### EXERCISE AIM
Go through the data below. Pull out every line that has the word "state".
*** GIVEN DATA ***
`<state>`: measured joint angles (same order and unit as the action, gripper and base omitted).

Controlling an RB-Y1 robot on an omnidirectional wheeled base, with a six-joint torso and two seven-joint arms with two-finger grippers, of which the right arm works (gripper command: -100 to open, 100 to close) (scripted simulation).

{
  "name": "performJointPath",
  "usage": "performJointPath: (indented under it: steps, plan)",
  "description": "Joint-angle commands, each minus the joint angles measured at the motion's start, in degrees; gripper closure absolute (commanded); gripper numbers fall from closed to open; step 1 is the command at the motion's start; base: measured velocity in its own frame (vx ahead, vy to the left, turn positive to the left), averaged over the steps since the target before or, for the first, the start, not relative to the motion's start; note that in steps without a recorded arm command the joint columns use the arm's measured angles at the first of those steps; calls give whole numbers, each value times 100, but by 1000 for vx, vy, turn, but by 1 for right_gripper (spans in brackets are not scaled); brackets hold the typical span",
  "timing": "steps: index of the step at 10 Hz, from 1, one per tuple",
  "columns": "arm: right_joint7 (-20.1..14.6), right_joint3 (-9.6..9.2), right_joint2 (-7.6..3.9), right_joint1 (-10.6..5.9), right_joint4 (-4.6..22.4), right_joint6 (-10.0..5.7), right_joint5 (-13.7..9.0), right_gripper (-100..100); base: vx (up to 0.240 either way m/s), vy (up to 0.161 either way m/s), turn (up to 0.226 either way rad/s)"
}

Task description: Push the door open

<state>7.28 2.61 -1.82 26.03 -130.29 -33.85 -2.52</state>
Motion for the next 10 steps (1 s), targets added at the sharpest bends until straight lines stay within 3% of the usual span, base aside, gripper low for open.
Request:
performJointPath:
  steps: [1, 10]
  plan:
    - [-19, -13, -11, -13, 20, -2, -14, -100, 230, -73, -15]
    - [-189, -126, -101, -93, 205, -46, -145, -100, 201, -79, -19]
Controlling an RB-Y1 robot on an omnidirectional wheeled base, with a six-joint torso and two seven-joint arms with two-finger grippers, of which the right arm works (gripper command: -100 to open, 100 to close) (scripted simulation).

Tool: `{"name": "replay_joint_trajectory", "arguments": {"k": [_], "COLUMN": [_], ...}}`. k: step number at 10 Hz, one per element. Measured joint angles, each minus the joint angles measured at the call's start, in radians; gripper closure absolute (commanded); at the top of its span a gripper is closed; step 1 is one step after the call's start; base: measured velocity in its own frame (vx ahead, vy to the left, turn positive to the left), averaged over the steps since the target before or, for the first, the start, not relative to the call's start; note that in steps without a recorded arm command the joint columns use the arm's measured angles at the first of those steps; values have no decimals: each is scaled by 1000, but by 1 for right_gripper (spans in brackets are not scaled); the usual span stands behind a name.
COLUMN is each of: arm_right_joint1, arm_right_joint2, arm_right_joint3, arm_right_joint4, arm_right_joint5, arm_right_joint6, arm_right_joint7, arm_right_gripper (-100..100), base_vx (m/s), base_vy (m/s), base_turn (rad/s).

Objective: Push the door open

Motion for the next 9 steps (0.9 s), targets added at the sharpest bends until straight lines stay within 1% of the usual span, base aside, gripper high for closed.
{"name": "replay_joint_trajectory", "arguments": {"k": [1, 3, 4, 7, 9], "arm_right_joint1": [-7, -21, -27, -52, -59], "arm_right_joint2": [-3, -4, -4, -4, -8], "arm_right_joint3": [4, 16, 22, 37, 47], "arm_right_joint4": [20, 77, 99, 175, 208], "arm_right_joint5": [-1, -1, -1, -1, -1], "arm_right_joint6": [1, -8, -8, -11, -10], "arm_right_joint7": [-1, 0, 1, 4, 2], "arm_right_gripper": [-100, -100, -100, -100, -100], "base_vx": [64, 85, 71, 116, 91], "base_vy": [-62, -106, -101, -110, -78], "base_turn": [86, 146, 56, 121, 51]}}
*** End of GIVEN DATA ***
### TASK OUTPUT
`<state>`: measured joint angles (same order and unit as the action, gripper and base omitted).
<state>7.28 2.61 -1.82 26.03 -130.29 -33.85 -2.52</state>

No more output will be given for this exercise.